What is a Sarbecovirus and How Can it Help Protect Us Against Variants?
September 14, 2021
SARS-CoV-2 is a subspecies of virus within the subgenus of sarbecovirus, which are all respiratory viruses. The easiest way to picture the lineage is by thinking of a family tree with a grandparent, parent, and kids.
Here we can see that the “grandparent” is the overarching genus of beta coronaviruses (one of four types of coronaviruses, which include alpha-, gamma-, and delta-). Following the family tree, we can think of the sarbecoviruses as being the “parent” and under that we have the group of “kids” which are the types of coronaviruses we have been battling in recent years (SARS in early 2000, MERS in the mid-2010s, and now COVID-19). They may all be in the same family tree and share a good amount of their genetic material, but as we have learned through the evolution of SARS-CoV-2 variants, they are not all identical. We know this because having COVID-19 does not mean you are protected against SARS or MERS, just as having a SARS or MERS infection does not protect you against COVID-19.

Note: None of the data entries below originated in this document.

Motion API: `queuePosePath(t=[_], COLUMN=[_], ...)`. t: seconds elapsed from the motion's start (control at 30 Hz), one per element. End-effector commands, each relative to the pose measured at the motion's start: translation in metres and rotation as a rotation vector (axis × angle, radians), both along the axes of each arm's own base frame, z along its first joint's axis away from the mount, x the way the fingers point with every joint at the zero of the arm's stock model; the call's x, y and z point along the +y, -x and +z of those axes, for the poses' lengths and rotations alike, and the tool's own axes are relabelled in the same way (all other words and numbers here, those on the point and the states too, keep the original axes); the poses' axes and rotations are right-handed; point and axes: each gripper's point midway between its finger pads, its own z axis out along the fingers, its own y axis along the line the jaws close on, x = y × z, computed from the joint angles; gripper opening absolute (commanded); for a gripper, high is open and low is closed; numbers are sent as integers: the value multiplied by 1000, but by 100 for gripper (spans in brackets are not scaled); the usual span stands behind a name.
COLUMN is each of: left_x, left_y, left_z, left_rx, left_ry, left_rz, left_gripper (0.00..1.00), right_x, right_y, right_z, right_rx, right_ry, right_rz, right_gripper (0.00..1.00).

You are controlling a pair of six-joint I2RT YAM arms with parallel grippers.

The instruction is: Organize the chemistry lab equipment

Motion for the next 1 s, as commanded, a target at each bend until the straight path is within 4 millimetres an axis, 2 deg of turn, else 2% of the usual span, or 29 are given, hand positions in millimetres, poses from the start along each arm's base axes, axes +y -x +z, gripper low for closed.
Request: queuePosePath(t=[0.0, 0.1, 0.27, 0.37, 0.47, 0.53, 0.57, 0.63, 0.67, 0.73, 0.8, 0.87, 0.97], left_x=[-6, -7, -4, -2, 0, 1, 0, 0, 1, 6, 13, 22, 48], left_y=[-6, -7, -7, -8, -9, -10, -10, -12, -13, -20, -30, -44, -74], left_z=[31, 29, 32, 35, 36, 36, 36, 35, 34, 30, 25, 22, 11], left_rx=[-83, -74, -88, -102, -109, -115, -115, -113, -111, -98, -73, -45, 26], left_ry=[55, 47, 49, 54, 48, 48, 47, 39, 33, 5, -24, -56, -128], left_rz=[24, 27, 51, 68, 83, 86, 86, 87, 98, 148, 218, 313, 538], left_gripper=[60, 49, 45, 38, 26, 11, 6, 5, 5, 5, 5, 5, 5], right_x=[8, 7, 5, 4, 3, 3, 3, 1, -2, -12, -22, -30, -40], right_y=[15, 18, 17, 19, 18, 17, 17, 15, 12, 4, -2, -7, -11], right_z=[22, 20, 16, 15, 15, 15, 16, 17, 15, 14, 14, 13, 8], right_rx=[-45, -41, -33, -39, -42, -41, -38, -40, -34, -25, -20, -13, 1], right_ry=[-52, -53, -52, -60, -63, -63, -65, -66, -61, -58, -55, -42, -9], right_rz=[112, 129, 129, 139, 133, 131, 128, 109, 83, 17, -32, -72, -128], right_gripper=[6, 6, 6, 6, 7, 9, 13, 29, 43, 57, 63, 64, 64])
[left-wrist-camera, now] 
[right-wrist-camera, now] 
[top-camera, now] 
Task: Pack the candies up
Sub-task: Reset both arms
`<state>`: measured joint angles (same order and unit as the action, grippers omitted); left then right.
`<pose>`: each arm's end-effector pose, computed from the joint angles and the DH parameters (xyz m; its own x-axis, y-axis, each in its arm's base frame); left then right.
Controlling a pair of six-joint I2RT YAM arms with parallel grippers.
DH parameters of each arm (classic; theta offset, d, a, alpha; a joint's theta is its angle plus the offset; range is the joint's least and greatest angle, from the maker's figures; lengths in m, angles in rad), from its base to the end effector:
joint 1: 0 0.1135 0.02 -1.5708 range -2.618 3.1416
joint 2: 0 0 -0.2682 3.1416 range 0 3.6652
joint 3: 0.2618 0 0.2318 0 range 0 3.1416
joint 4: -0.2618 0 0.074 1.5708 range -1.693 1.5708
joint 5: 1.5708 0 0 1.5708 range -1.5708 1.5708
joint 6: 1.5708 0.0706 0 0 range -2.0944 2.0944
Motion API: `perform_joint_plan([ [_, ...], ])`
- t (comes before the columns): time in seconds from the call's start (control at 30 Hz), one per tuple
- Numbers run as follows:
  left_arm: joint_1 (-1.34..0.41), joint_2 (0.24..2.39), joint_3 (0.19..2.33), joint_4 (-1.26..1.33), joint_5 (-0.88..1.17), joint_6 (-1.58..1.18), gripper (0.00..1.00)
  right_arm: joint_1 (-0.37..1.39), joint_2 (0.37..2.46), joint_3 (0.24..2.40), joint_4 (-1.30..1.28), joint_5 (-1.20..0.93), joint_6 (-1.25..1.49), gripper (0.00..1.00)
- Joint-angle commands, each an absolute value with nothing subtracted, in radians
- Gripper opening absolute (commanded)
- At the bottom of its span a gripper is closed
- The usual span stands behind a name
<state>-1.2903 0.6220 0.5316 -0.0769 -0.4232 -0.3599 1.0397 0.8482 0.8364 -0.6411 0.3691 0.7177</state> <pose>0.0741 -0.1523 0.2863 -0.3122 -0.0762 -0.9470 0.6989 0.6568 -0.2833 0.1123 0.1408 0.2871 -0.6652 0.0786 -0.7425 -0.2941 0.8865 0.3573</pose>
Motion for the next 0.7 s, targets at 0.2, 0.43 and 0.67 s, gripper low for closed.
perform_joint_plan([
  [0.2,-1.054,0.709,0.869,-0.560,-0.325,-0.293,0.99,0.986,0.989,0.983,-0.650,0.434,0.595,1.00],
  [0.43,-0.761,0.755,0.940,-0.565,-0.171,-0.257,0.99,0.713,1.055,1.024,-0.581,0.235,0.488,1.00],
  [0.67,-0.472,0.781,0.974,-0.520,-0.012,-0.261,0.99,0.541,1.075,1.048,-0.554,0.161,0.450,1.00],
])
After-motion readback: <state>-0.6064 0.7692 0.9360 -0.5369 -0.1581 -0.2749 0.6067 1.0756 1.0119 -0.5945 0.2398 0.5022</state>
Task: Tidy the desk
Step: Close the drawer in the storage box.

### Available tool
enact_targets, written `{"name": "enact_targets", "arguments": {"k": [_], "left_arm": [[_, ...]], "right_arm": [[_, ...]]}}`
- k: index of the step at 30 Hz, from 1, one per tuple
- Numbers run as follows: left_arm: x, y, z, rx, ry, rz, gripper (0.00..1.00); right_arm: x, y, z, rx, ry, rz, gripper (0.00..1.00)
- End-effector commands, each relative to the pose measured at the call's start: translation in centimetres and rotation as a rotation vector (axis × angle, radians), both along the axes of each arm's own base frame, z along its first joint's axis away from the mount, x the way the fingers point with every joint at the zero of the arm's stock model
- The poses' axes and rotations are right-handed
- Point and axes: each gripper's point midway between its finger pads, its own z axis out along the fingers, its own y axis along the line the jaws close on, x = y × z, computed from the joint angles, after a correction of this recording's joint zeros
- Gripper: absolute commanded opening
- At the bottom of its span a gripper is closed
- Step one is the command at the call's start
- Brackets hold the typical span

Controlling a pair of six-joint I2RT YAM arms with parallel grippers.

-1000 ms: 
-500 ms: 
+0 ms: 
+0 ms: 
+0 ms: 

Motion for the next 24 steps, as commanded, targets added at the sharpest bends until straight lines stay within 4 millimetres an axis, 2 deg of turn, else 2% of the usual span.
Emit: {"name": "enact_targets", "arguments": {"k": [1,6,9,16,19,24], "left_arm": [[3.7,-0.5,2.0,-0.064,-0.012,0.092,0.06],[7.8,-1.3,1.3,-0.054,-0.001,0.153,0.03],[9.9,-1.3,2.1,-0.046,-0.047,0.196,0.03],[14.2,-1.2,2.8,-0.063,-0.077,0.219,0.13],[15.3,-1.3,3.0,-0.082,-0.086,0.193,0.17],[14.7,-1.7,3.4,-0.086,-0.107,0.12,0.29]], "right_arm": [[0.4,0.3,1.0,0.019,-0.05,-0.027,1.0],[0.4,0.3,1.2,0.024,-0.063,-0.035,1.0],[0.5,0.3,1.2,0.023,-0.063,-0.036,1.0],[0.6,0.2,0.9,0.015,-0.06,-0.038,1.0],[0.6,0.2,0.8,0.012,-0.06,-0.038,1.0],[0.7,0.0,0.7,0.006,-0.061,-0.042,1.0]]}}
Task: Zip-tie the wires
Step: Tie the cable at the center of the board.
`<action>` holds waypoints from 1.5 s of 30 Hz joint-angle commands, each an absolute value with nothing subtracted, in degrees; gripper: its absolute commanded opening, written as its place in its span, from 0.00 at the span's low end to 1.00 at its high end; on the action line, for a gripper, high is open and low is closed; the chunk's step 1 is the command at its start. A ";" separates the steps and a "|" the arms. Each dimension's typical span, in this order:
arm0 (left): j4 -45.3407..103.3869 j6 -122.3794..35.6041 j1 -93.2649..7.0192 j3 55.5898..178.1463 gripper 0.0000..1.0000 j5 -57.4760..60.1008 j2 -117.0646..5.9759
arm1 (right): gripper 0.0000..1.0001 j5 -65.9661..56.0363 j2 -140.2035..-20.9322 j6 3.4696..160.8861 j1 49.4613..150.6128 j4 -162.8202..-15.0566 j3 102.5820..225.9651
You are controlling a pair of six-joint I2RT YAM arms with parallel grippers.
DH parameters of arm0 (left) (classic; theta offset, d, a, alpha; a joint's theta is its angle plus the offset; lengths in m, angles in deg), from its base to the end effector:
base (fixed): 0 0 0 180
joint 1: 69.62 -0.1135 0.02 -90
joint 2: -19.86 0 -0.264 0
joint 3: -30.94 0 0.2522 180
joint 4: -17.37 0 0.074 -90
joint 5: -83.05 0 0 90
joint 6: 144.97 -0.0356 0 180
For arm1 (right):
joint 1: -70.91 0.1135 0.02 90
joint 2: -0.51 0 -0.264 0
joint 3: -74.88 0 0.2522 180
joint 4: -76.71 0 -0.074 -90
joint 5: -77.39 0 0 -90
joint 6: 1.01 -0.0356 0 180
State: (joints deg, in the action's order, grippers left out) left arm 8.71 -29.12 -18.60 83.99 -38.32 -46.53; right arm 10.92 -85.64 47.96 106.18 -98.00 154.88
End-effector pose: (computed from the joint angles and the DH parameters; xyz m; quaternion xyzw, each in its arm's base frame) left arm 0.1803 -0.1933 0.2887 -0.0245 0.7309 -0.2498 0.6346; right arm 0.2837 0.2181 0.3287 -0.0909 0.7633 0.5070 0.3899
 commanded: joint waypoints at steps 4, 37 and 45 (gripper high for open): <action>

In a recent Nature article, researchers gave a COVID vaccine to a group of individuals who had previously experienced a MERS and SARS infection. They found that the subjects were not only able to develop antibodies against those viruses, but also another 8-10 of the virus’ variants. This led the team to explore the idea of developing a vaccine at the “parent” level as opposed to creating multiple vaccines against all the “kids” and their variants. The authors concluded their study by stating “we anticipate [this] data will guide future efforts to develop vaccines that overcome the emergence of SARS-CoV-2 variants and that are effective against all sarbecoviruses”. This means that if we focus on developing antibodies and creating vaccines one level up, they may provide protection against all the subtypes of coronaviruses that we are seeing now and may see in the future.